Partying?
Let me rephrase that, utterly destroying my French Master's friends with bottles upon bottles of alcohol.
How much alcohol?
About this much.. for those who need a count, that's about 8 bottles of wine, plus a boxed wine (3 bottles), two full bottles of liquer, an 1/8 of a bottle of Absinthe... plus later into cleaning I uncovered 4 more bottles of wine.
Roughly, 11,25 liters of 12% alcohol, and about 2 liters of hard alcohol. For about 16 people... so.. a lot.
This was the end to a very long week, one event at the Chamber of Commerce in Paris, one morning of terrible illness and then a train at 6am the next day.
All in all I was thrilled when my good Chinese friend, Qingyun, invited me for a free Chinese dinner at some of her close friends.
The minute we walked into the restaurant, I could see it was clean and family oriented. Bisous passed around, Qingyun began rapid fire Mandarin with the chef and then her herself pointed to a giant bucket of dinosaur-looking body parts.
"We are going to eat chicken feet tonight!" I smiled, I wasn't shocked, this is exactly what I wanted to eat. I had heard about for years from my Sister, and I was thrilled to eat with the family and be a part of the experience.
The chef's jacket was a little too large. |
The kitchen was covered with the dense smells of spices, I noted around me, ginger, garlic, star anise, cinnamon, salt, pepper, oyster sauce, hoisin sauce, soy sauce... The chef expertly used his giant spoon to eyeball out the quantities and toss into his wok that he tossed around as though it weighed nothing. A giant chef's knife laid on the chopping board, which he's used to chop the toes off the chicken feet, mince up the vegetables.

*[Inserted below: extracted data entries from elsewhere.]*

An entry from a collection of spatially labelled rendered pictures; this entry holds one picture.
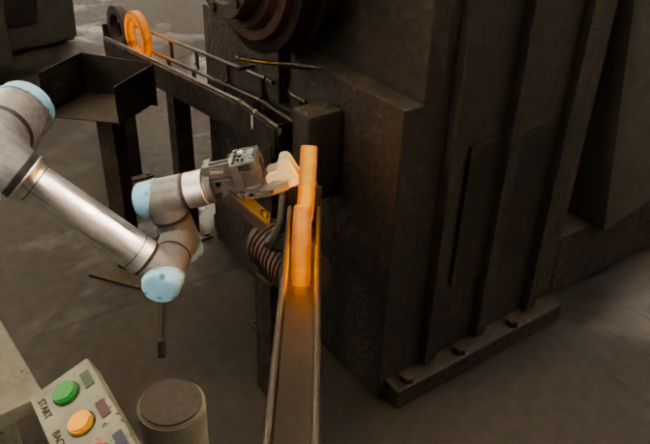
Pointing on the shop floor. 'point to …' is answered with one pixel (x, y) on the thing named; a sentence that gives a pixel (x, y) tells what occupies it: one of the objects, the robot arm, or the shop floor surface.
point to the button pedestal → (55, 418)
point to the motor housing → (266, 294)
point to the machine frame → (439, 151)
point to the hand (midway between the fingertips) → (307, 175)
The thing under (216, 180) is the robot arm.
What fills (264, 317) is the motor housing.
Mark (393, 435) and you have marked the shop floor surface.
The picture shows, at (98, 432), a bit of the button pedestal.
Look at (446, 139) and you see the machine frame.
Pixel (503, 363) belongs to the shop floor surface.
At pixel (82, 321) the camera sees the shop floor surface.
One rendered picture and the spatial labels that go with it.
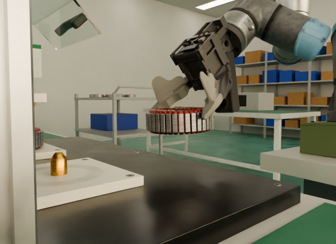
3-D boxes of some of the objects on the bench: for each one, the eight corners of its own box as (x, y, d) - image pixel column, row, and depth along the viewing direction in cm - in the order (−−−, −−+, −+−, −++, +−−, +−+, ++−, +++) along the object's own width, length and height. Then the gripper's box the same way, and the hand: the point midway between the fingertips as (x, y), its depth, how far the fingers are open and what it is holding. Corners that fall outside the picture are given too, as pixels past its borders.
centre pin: (63, 171, 37) (63, 150, 37) (69, 174, 36) (69, 152, 36) (48, 173, 36) (47, 152, 36) (53, 176, 35) (53, 154, 34)
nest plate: (40, 146, 65) (40, 141, 65) (66, 156, 54) (66, 149, 54) (-43, 154, 55) (-43, 148, 55) (-32, 168, 44) (-32, 160, 44)
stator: (35, 142, 62) (35, 125, 62) (51, 149, 53) (50, 129, 53) (-28, 148, 55) (-29, 128, 55) (-22, 157, 46) (-23, 134, 46)
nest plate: (88, 164, 47) (88, 157, 47) (144, 185, 35) (144, 175, 35) (-22, 181, 37) (-23, 172, 37) (5, 217, 26) (4, 203, 25)
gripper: (182, 26, 61) (120, 89, 52) (261, 3, 47) (194, 84, 38) (201, 60, 65) (146, 123, 56) (278, 48, 51) (222, 130, 42)
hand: (175, 119), depth 48 cm, fingers closed on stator, 13 cm apart
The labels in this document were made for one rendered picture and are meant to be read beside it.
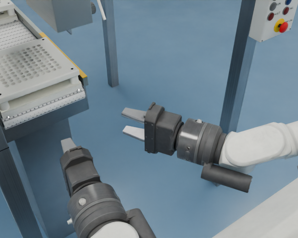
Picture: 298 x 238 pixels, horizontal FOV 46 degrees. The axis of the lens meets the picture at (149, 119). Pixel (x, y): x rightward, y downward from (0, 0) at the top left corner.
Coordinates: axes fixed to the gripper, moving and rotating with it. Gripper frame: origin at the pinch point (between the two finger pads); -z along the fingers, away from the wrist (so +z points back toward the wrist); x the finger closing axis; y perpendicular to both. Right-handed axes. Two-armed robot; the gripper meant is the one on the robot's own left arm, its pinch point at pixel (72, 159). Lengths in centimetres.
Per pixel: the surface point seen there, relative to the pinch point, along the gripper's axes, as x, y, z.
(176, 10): 100, 169, -242
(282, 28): 7, 87, -33
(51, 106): 14.6, 3.2, -37.1
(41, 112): 15.3, 0.0, -36.6
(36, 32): 9, 9, -75
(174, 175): 102, 62, -59
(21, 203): 40, -14, -27
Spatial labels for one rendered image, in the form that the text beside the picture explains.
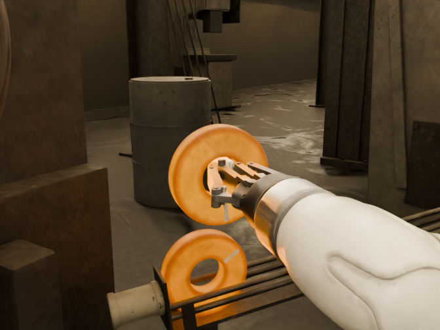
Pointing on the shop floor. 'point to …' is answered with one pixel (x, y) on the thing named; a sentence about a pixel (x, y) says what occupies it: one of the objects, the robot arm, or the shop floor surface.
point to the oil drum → (164, 130)
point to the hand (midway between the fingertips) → (220, 165)
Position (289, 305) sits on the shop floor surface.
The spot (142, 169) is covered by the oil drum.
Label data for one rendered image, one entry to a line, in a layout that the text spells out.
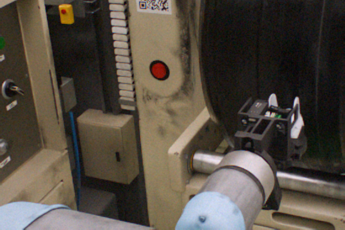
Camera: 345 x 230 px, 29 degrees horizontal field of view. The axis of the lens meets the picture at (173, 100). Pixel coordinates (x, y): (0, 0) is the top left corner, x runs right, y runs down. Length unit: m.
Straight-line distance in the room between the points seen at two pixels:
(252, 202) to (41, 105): 0.70
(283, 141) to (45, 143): 0.67
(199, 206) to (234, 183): 0.06
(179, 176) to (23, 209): 0.83
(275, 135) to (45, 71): 0.59
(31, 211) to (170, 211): 1.05
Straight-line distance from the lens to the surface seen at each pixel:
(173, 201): 1.50
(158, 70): 1.34
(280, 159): 0.92
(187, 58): 1.31
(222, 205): 0.75
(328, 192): 1.25
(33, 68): 1.36
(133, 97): 1.42
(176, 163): 1.28
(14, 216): 0.48
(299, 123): 1.00
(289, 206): 1.26
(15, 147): 1.36
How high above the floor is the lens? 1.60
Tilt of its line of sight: 27 degrees down
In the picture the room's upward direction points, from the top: 4 degrees counter-clockwise
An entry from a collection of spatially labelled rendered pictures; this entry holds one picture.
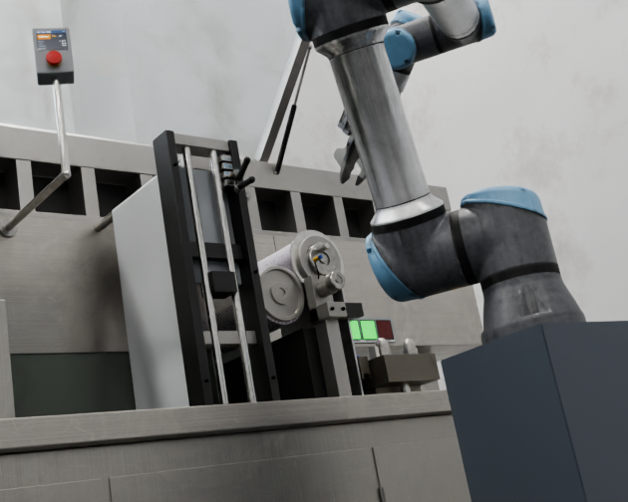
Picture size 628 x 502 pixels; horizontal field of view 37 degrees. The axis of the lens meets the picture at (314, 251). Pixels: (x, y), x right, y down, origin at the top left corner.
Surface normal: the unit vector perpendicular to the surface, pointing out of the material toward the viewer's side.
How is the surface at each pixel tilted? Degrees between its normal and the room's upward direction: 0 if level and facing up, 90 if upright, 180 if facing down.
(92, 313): 90
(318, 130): 90
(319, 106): 90
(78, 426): 90
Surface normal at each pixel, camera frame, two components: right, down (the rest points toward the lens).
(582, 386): 0.56, -0.34
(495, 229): -0.35, -0.22
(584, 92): -0.81, -0.03
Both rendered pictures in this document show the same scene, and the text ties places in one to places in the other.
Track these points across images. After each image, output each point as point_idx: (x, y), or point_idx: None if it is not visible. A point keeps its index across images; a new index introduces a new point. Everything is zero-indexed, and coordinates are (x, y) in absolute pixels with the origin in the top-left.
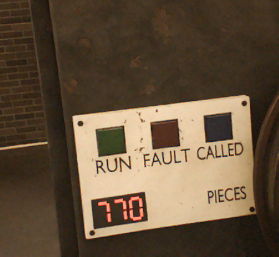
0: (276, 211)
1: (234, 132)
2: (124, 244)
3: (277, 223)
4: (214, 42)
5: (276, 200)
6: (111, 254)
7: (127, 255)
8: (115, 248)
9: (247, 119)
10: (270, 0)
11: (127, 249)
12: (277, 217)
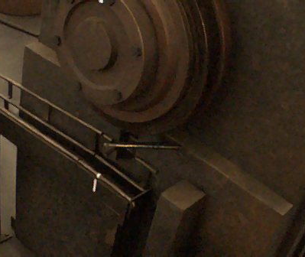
0: (56, 7)
1: None
2: (55, 1)
3: (56, 12)
4: None
5: (57, 1)
6: (50, 3)
7: (55, 7)
8: (52, 1)
9: None
10: None
11: (56, 4)
12: (56, 10)
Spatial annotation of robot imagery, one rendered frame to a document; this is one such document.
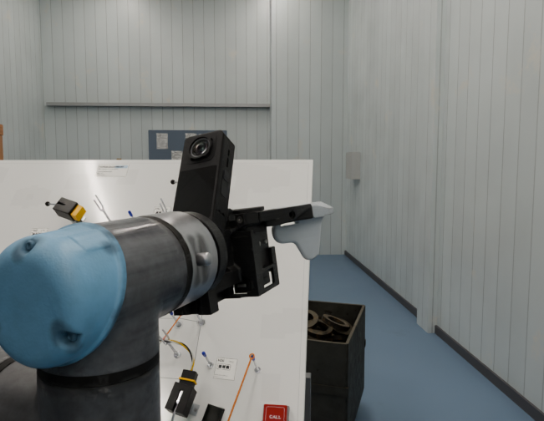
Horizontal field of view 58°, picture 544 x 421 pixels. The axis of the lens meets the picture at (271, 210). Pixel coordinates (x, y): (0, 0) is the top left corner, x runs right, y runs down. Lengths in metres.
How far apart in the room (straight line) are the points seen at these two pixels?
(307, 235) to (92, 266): 0.28
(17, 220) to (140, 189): 0.37
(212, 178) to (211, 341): 0.81
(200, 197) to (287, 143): 8.43
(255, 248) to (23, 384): 0.21
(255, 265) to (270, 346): 0.76
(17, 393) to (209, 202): 0.20
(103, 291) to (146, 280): 0.04
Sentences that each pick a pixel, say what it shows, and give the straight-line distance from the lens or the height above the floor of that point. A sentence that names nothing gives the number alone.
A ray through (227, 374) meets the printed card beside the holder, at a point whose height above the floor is 1.16.
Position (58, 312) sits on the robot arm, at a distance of 0.28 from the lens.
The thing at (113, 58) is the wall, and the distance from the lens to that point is 10.04.
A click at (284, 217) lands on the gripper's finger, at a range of 0.47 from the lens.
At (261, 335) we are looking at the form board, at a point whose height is 1.23.
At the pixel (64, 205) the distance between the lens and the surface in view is 1.45.
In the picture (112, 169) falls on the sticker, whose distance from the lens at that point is 1.60.
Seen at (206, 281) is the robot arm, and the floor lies 1.55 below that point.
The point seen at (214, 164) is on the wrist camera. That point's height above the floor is 1.63.
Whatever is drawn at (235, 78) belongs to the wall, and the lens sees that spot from 9.68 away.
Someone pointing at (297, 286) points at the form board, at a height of 1.33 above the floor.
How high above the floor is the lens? 1.63
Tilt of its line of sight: 5 degrees down
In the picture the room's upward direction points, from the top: straight up
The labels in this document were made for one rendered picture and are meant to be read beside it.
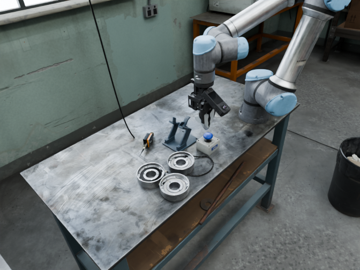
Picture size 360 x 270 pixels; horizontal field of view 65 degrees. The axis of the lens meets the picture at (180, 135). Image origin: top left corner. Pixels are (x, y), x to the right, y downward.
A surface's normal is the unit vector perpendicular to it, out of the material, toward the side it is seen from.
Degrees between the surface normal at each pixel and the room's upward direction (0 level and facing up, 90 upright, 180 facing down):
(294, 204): 0
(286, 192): 0
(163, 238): 0
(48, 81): 90
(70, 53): 90
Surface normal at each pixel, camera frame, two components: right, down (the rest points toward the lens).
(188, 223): -0.05, -0.80

I watched with intrigue as I realized this dinner wasn't a little dinner, they had made about 5 different dishes. 2 dishes were crab based, one short ribs, one chicken feet, another with mussels, fresh baby peas. Qingyun jumped on the wok and began doing the same, I sat back afraid to touch anything, but observing nonetheless.

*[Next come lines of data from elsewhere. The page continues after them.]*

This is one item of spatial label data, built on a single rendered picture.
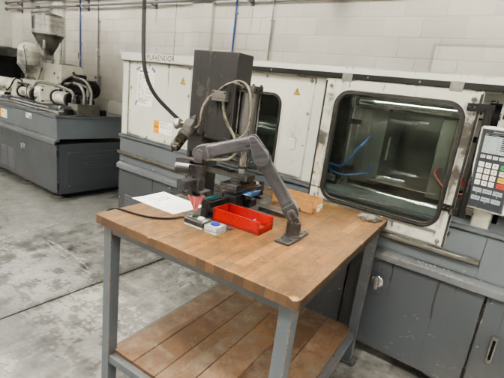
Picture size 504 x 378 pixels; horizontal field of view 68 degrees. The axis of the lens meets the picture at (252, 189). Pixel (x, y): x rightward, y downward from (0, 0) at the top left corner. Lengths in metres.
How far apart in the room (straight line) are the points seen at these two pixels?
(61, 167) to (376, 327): 3.68
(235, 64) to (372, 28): 2.91
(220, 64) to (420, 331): 1.77
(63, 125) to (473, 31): 4.28
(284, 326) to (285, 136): 1.47
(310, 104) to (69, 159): 3.14
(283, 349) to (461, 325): 1.24
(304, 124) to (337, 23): 2.50
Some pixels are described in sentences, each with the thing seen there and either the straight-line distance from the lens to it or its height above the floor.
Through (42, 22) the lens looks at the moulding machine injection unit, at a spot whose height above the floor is 2.03.
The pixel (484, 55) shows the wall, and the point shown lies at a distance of 4.28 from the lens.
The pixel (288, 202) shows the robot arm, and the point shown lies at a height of 1.06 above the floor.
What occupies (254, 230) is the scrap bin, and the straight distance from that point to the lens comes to 1.60.
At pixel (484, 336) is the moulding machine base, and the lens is 2.34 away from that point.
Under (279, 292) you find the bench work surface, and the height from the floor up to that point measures 0.90.
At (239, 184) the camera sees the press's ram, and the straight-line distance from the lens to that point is 1.85.
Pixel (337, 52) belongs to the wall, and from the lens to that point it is 4.67.
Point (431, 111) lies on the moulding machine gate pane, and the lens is 2.11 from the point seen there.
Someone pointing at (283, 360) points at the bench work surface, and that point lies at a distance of 1.34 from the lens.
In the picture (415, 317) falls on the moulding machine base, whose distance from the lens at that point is 2.37.
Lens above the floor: 1.49
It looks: 15 degrees down
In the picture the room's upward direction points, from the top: 7 degrees clockwise

"You like spicy?" She smiled at me, "Most white people don't like too spicy, the French like sweet or bland..." I nodded, of course I loved spicy. I used to eat jalapenos on my eggs for breakfast!
Finally the meal was coming together, the chef adding the finishing touches, a dash of salt, a ladle full of sauce:
Adding the sauce |
Presenting the Crab Dish |
I sat at the table, set before me a completely luxurous meal...

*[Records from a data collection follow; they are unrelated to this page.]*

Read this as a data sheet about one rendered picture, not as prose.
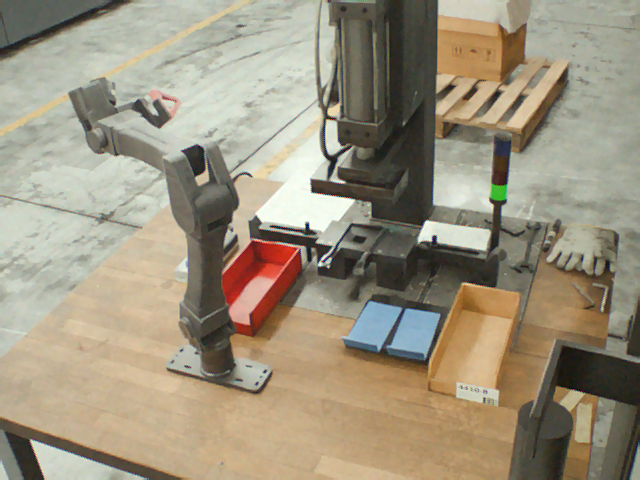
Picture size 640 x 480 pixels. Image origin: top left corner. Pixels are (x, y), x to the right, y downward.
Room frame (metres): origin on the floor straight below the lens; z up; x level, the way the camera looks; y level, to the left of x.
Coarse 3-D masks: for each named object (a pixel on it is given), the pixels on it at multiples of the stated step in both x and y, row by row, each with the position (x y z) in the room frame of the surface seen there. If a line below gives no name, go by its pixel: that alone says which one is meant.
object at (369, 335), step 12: (372, 312) 1.21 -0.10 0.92; (384, 312) 1.21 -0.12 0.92; (396, 312) 1.21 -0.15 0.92; (360, 324) 1.18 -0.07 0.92; (372, 324) 1.17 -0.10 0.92; (384, 324) 1.17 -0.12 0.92; (348, 336) 1.14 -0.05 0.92; (360, 336) 1.14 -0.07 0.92; (372, 336) 1.14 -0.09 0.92; (384, 336) 1.14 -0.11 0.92; (360, 348) 1.11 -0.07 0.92; (372, 348) 1.10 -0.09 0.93
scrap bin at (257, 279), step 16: (256, 240) 1.45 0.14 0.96; (240, 256) 1.40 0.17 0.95; (256, 256) 1.45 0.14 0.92; (272, 256) 1.44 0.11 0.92; (288, 256) 1.42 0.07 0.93; (224, 272) 1.33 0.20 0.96; (240, 272) 1.39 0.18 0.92; (256, 272) 1.41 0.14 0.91; (272, 272) 1.40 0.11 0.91; (288, 272) 1.35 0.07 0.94; (224, 288) 1.32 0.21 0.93; (240, 288) 1.35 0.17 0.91; (256, 288) 1.34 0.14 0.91; (272, 288) 1.28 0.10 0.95; (288, 288) 1.34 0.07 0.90; (240, 304) 1.29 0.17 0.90; (256, 304) 1.21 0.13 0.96; (272, 304) 1.27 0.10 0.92; (240, 320) 1.24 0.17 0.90; (256, 320) 1.20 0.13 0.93
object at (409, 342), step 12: (408, 312) 1.21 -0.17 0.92; (420, 312) 1.20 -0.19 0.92; (408, 324) 1.17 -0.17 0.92; (432, 324) 1.16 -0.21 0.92; (396, 336) 1.13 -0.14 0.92; (408, 336) 1.13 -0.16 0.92; (420, 336) 1.13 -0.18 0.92; (432, 336) 1.13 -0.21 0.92; (396, 348) 1.07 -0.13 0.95; (408, 348) 1.10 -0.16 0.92; (420, 348) 1.09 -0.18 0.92
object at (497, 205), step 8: (496, 136) 1.42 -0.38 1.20; (504, 136) 1.42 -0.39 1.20; (496, 200) 1.41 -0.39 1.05; (504, 200) 1.41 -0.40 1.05; (496, 208) 1.42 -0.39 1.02; (496, 216) 1.42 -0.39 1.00; (496, 224) 1.42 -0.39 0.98; (496, 232) 1.42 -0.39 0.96; (496, 240) 1.42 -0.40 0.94; (488, 248) 1.44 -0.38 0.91; (504, 256) 1.41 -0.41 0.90
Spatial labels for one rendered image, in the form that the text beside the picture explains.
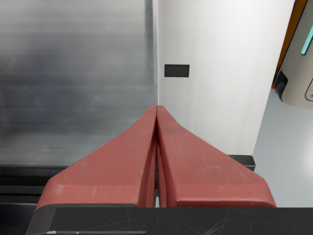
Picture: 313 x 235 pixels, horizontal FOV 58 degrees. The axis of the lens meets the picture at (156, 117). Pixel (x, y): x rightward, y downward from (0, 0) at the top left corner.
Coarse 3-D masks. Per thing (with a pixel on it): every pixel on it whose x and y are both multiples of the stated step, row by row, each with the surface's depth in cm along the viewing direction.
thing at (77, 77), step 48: (0, 0) 29; (48, 0) 29; (96, 0) 29; (144, 0) 29; (0, 48) 32; (48, 48) 32; (96, 48) 32; (144, 48) 32; (0, 96) 36; (48, 96) 36; (96, 96) 36; (144, 96) 35; (0, 144) 41; (48, 144) 41; (96, 144) 40
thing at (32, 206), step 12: (0, 204) 49; (12, 204) 44; (24, 204) 44; (36, 204) 43; (0, 216) 51; (12, 216) 51; (24, 216) 51; (0, 228) 53; (12, 228) 53; (24, 228) 53
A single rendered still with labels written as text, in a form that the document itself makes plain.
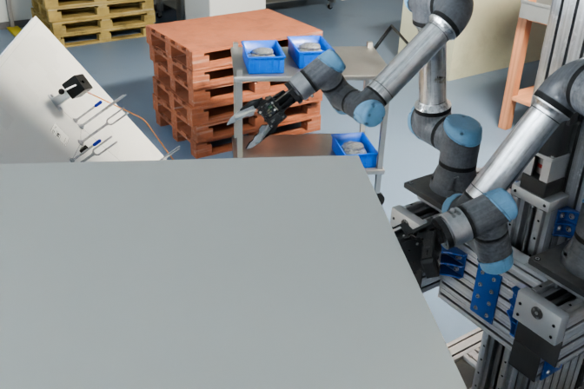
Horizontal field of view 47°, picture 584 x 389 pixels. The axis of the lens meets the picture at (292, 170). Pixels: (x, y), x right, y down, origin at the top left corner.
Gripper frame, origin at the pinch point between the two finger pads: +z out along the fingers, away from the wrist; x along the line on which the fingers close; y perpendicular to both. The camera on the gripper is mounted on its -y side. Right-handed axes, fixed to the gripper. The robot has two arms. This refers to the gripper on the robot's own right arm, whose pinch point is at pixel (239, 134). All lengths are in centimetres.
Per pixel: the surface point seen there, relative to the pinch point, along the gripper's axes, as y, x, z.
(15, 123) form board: 46, -37, 31
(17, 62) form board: 25, -49, 28
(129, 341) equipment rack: 144, -14, 4
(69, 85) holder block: 26, -38, 22
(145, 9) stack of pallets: -587, -89, 39
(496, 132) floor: -329, 176, -138

Two types of crab, (the mussels and feet came after) |
I ate SO MUCH! |
Story is, if you wanna have some good Chinese, for not too expensive either A. Find a Chinese friend, or B. Go to Seng Heng in Lyon 3ème: http://www.webcity.fr/seng-heng-lyon/lieu
The owners are incredibly nice, patient and even though they've tried to branch out to Japanese specialities, try to ask for the typical Chinese dishes; dumplings.. Very high quality, clean kitchen and gentille staff.